Set the data down again, exactly as it reads, but without the pictures.

#####

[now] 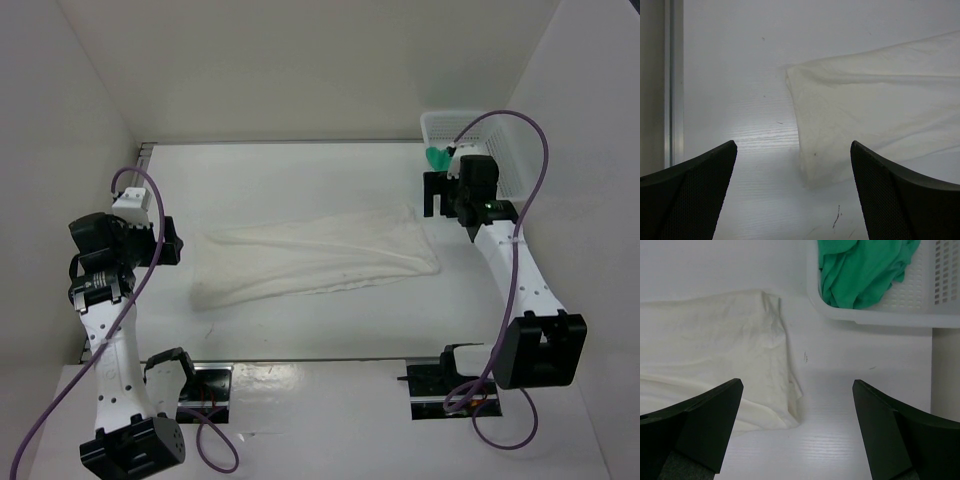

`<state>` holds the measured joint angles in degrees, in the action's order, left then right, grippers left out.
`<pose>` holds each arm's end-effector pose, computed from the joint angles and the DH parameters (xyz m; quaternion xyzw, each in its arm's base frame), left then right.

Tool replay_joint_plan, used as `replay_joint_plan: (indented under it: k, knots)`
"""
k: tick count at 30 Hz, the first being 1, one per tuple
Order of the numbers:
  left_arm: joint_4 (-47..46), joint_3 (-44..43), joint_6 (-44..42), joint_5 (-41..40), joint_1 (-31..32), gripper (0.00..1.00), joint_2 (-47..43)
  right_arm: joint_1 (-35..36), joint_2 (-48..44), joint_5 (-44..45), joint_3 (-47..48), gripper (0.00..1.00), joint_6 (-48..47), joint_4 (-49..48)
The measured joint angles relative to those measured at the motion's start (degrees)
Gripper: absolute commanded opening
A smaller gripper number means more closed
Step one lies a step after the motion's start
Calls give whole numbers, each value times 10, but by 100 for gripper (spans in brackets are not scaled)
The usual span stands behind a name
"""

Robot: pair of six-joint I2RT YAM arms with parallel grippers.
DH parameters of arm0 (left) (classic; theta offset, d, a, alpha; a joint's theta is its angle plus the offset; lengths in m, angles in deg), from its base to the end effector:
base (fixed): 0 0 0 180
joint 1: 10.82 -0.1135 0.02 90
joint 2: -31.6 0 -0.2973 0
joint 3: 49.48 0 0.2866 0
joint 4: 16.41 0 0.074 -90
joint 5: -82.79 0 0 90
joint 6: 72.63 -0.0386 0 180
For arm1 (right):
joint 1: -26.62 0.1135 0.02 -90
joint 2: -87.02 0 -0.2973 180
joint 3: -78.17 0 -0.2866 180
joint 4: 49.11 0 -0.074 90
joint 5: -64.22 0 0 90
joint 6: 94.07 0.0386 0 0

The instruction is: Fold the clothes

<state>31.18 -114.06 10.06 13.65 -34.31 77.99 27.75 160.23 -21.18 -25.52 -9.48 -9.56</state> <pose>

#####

Answer to the exercise
[now] 

`<state>` holds the measured joint angles in degrees, in the action's order, left then right, grippers left out.
`<pose>` holds each arm's end-effector pose, computed from the joint angles and the DH parameters (xyz m; quaternion xyzw, each in its arm's base frame), left then right.

Tool replay_joint_plan, used as `replay_joint_plan: (indented under it: k, knots)`
"""
k: tick count at 30 Hz, the first being 1, one per tuple
Order of the numbers:
  left_arm: joint_4 (-47..46), joint_3 (-44..43), joint_6 (-44..42), joint_5 (-41..40), joint_1 (-31..32), gripper (0.00..1.00), joint_2 (-47..43)
  right_arm: joint_1 (-35..36), joint_2 (-48..44), joint_5 (-44..45), joint_3 (-47..48), gripper (0.00..1.00), joint_6 (-48..47), joint_4 (-49..48)
The measured joint angles relative to those measured at the motion's start (degrees)
Gripper: absolute commanded opening
A smaller gripper number means more closed
Step one lies a step after the motion's start
Calls give whole numbers, each value times 10, but by 100 for gripper (spans in brackets are not scaled)
The usual span stands behind a name
"""

Robot: pair of six-joint I2RT YAM arms with parallel grippers.
DH parameters of arm0 (left) (classic; theta offset, d, a, alpha; a joint's theta is its angle plus the offset; lengths in m, angles in deg), from its base to the end effector:
base (fixed): 0 0 0 180
joint 1: 10.82 -0.1135 0.02 90
joint 2: -31.6 0 -0.2973 0
joint 3: 49.48 0 0.2866 0
joint 4: 16.41 0 0.074 -90
joint 5: -82.79 0 0 90
joint 6: 72.63 -0.0386 0 180
For arm1 (right):
joint 1: -26.62 0.1135 0.02 -90
joint 2: -87.02 0 -0.2973 180
joint 3: -78.17 0 -0.2866 180
joint 4: 49.11 0 -0.074 90
joint 5: -64.22 0 0 90
joint 6: 94.07 0.0386 0 0

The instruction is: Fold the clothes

<state>31.18 -114.06 10.06 13.65 -34.31 77.99 27.75 160.23 -21.18 -25.52 -9.48 -9.56</state> <pose>

This concludes the answer to the exercise.